**Data records:**
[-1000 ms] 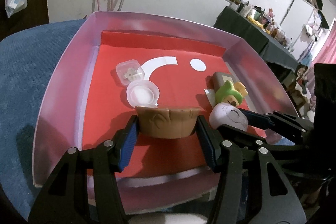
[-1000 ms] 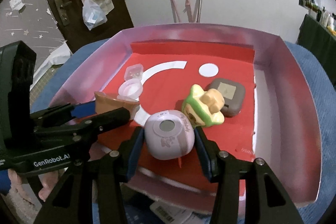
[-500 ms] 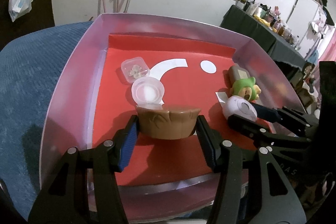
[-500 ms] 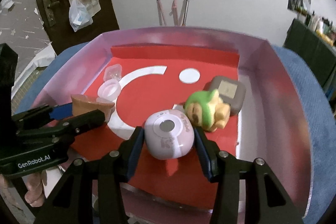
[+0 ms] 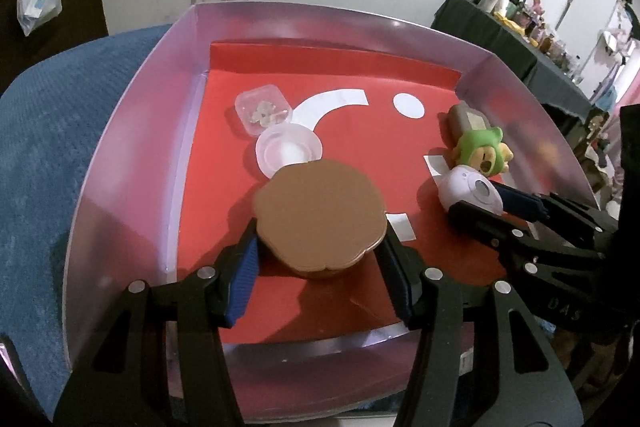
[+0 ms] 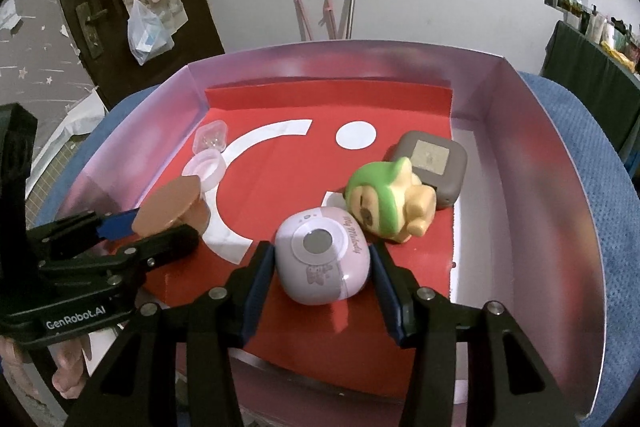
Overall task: Organize rigid objects
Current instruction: 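Lower the brown pot with the left gripper while the right gripper lowers the pink container, then open both grippers to release the brown pot and pink container in the tray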
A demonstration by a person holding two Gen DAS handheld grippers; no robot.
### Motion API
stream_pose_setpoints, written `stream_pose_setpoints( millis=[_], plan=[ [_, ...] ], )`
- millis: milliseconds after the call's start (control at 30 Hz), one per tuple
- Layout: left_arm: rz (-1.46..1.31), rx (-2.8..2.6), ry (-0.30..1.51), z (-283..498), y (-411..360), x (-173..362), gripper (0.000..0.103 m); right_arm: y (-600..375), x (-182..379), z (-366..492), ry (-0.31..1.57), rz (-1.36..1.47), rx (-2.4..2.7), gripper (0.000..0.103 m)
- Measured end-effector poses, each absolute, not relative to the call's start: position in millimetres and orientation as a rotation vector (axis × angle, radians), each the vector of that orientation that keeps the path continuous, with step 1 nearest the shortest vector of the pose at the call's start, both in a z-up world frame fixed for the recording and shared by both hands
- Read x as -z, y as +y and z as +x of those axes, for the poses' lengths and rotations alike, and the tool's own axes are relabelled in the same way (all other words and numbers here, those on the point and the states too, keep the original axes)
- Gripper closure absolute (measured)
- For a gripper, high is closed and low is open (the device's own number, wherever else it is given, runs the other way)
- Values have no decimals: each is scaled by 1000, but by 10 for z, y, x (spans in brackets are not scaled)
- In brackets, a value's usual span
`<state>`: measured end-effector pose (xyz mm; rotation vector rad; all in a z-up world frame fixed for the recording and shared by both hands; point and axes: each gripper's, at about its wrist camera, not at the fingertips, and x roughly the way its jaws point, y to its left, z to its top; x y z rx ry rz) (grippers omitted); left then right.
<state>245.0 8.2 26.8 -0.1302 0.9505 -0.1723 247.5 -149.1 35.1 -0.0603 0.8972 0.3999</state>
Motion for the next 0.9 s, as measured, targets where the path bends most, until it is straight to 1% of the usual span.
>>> stream_pose_setpoints(
  millis=[633,733,800,833,900],
  plan=[
    [-107,158,956,2468,106,-262,49,-1493,-368,2475,900,-48,-406,51],
    [-101,174,956,2447,99,-269,44,-1508,-377,2459,900,-45,-406,51],
    [-93,174,952,2432,78,-278,43,-1516,-394,2442,898,-38,-412,51],
    [-88,171,950,2426,70,-278,43,-1518,-407,2429,893,-40,-413,50],
    [-81,168,950,2416,58,-281,43,-1527,-438,2396,885,-39,-415,43]
  ],
)
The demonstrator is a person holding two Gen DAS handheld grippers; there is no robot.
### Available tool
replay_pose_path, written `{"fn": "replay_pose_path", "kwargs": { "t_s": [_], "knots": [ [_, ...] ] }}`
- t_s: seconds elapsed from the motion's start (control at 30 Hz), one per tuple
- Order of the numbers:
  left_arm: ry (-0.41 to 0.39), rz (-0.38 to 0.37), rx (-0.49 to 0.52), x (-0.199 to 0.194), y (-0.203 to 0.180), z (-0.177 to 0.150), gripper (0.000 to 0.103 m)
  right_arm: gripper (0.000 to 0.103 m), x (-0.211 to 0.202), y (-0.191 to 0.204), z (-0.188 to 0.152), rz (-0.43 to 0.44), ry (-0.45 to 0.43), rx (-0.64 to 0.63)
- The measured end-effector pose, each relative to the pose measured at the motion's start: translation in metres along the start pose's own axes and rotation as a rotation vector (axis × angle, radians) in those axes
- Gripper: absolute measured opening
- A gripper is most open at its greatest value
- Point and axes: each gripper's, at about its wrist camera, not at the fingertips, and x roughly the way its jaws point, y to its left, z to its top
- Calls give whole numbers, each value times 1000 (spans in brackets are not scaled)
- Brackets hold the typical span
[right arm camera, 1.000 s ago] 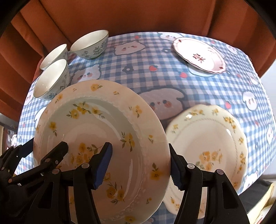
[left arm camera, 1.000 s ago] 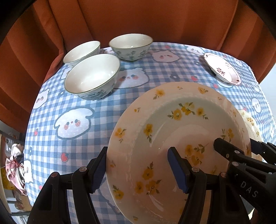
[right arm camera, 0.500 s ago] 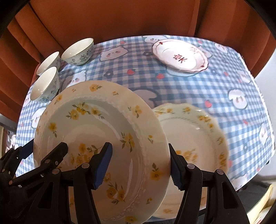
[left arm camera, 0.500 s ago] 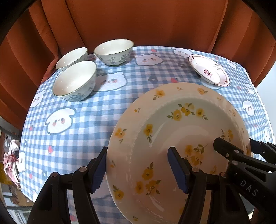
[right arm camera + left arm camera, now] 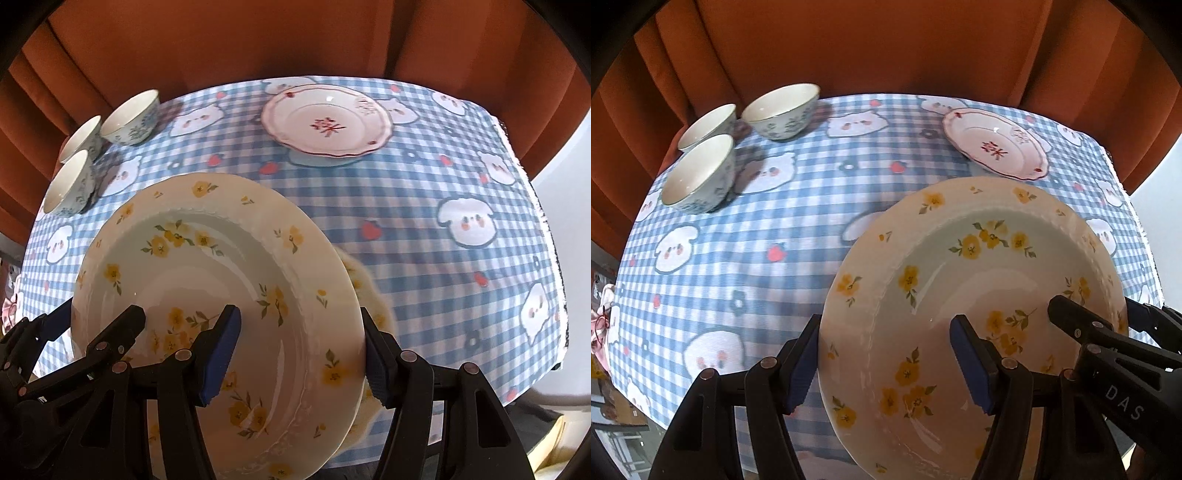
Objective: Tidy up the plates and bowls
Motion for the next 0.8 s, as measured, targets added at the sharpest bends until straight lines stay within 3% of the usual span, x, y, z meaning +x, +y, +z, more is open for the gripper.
{"fn": "replay_pose_path", "kwargs": {
  "t_s": [0.43,0.8],
  "knots": [
    [15,8,-76,18,-55,-8,69,66,13,-59,2,1,21,-47],
    [67,28,-130,33,-66,-23,69,66,26,-72,-2,28,54,-81]
  ]
}}
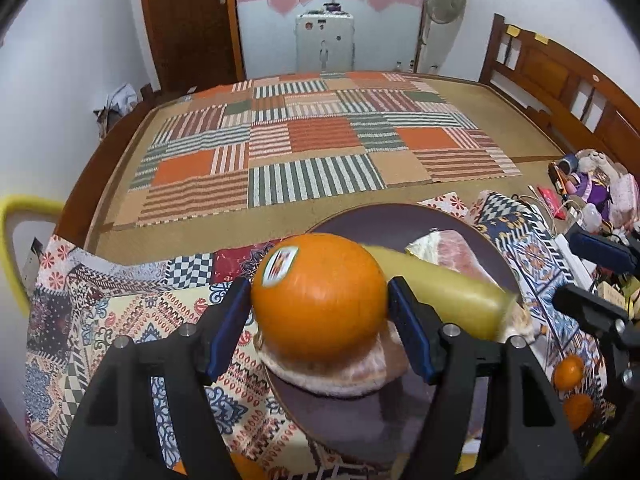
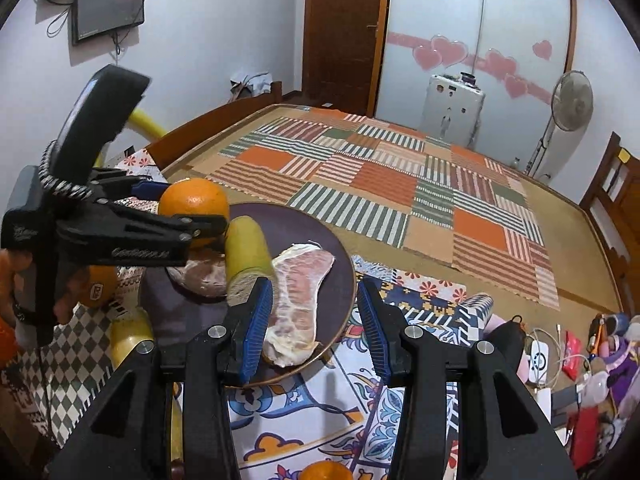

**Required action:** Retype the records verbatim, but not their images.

**Output for this task:**
[-1000 ms] 
[-1000 ms] 
[-500 ms] 
[-500 ms] 
[+0 ms] 
[+0 ms] 
Overall task: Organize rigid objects
Current instruction: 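Lower the brown pot with the left gripper while the right gripper lowers the pink container, then open both grippers to release the brown pot and pink container in the tray
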A demonstration by a person holding two Gen DAS handheld grippers; no robot.
### Motion API
stream_pose_setpoints, written `stream_pose_setpoints( millis=[_], plan=[ [_, ...] ], )`
- millis: milliseconds after the call's start (control at 30 Hz), one per tuple
- Layout: left_arm: rz (-1.46..1.31), rx (-2.8..2.6), ry (-0.30..1.51), z (-283..498), y (-411..360), x (-173..362), gripper (0.000..0.103 m); right_arm: y (-600..375), x (-182..379), z (-366..492), ry (-0.31..1.57), rz (-1.36..1.47), rx (-2.4..2.7), gripper (0.000..0.103 m)
- Measured end-effector poses, each absolute, not relative to the call's start: position in millimetres and orientation as a rotation vector (axis × angle, radians), each the vector of that orientation that keeps the path continuous, with step 1 nearest the shortest vector of the pose at the call's start, both in a z-up world frame fixed for the recording and shared by both hands
- Read x as -z, y as +y and z as +x of those axes, for the poses' lengths and rotations alike, and the tool's own axes are relabelled in the same way (all other words and numbers here, those on the point and the states too, keep the original axes)
- Gripper closure absolute (measured)
- For a gripper, high is closed and low is open (the device's own number, wherever else it is given, runs the other way)
- Values have no decimals: each is scaled by 1000, but by 10 for z, y, x (spans in brackets are not scaled)
- In brackets, a value's usual span
`<state>`: measured end-effector pose (xyz mm; rotation vector rad; all in a z-up world frame fixed for the recording and shared by both hands; point and axes: each gripper's, at about its wrist camera, not at the fingertips, and x roughly the way its jaws point, y to its left, z to its top; x y z rx ry rz) (grippers omitted); left then right.
<state>245.0 8.2 26.8 -0.1302 0.9505 -0.1723 247.5 -149.1 35.1 -0.0603 0.8972 0.3999</state>
Motion for the next 0.9 s, as measured, targets where the path bends most, until it is straight to 1% of the usual span.
>>> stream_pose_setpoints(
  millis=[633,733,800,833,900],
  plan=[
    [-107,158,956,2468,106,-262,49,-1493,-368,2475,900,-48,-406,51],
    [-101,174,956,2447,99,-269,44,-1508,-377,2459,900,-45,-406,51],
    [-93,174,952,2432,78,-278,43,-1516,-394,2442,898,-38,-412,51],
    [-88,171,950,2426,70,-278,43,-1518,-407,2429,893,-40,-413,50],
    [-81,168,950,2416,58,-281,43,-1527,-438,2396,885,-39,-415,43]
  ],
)
The demonstrator is a person holding two Gen DAS handheld grippers; there is no robot.
### Available tool
replay_pose_path, written `{"fn": "replay_pose_path", "kwargs": { "t_s": [_], "knots": [ [_, ...] ] }}`
- t_s: seconds elapsed from the motion's start (control at 30 Hz), one per tuple
- Order of the numbers:
  left_arm: ry (-0.41 to 0.39), rz (-0.38 to 0.37), rx (-0.49 to 0.52), x (-0.199 to 0.194), y (-0.203 to 0.180), z (-0.177 to 0.150), gripper (0.000 to 0.103 m)
  right_arm: gripper (0.000 to 0.103 m), x (-0.211 to 0.202), y (-0.191 to 0.204), z (-0.188 to 0.152), rz (-0.43 to 0.44), ry (-0.45 to 0.43), rx (-0.64 to 0.63)
- The measured end-effector pose, each relative to the pose measured at the motion's start: translation in metres along the start pose's own axes and rotation as a rotation vector (axis × angle, radians) in those axes
- Gripper: absolute measured opening
- A gripper is most open at its greatest value
- Point and axes: each gripper's, at about its wrist camera, not at the fingertips, and x roughly the way its jaws point, y to its left, z to its top
- Calls give whole numbers, each value times 1000 (spans in brackets are not scaled)
- Brackets hold the typical span
[right arm camera, 1.000 s ago] 
[left arm camera, 1.000 s ago] 
[right arm camera, 0.500 s ago] 
[left arm camera, 0.500 s ago] 
[right arm camera + left arm camera, now] 
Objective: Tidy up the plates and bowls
Motion for the next 0.8 s, as measured, targets added at the sharpest bends until straight lines stay within 3% of the usual span, x, y, z meaning +x, +y, +z, more is open for the gripper.
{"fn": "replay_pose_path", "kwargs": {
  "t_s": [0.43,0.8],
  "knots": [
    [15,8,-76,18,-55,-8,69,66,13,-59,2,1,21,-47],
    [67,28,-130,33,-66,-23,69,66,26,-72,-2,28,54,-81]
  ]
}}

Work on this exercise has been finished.